◆ **Description of the task**:
Count the lines of data below that include "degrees". Provide only the number.

◆ **Given data**:
----------------

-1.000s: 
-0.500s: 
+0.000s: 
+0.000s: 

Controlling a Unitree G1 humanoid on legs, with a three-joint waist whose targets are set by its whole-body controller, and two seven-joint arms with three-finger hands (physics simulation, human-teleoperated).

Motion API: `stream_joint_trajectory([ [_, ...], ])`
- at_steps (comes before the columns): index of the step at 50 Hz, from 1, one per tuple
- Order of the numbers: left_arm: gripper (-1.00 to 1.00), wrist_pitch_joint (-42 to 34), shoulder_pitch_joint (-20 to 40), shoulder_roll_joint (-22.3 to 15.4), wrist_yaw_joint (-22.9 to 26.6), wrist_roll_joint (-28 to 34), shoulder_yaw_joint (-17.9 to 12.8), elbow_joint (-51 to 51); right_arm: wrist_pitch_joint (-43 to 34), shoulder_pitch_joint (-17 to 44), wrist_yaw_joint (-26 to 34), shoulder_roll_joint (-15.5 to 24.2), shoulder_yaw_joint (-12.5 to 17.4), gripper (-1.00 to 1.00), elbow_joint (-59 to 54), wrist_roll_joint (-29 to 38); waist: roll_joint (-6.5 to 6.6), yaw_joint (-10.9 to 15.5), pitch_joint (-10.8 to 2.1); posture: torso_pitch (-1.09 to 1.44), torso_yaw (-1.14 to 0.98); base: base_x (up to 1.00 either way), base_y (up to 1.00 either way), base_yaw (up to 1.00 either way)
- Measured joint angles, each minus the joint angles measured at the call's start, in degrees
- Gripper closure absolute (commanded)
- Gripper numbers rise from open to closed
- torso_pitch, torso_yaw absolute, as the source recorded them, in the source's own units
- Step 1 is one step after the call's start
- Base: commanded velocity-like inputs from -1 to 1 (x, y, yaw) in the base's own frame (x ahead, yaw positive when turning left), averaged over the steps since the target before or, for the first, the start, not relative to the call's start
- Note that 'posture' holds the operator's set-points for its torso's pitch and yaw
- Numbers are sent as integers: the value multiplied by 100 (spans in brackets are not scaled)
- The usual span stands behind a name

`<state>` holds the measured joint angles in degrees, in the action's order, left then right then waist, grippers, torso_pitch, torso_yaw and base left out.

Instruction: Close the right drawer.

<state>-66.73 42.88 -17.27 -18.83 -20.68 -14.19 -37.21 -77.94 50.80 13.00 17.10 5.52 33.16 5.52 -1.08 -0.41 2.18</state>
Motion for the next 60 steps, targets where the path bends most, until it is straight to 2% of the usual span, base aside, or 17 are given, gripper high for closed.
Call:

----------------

◆ **Response area**:
2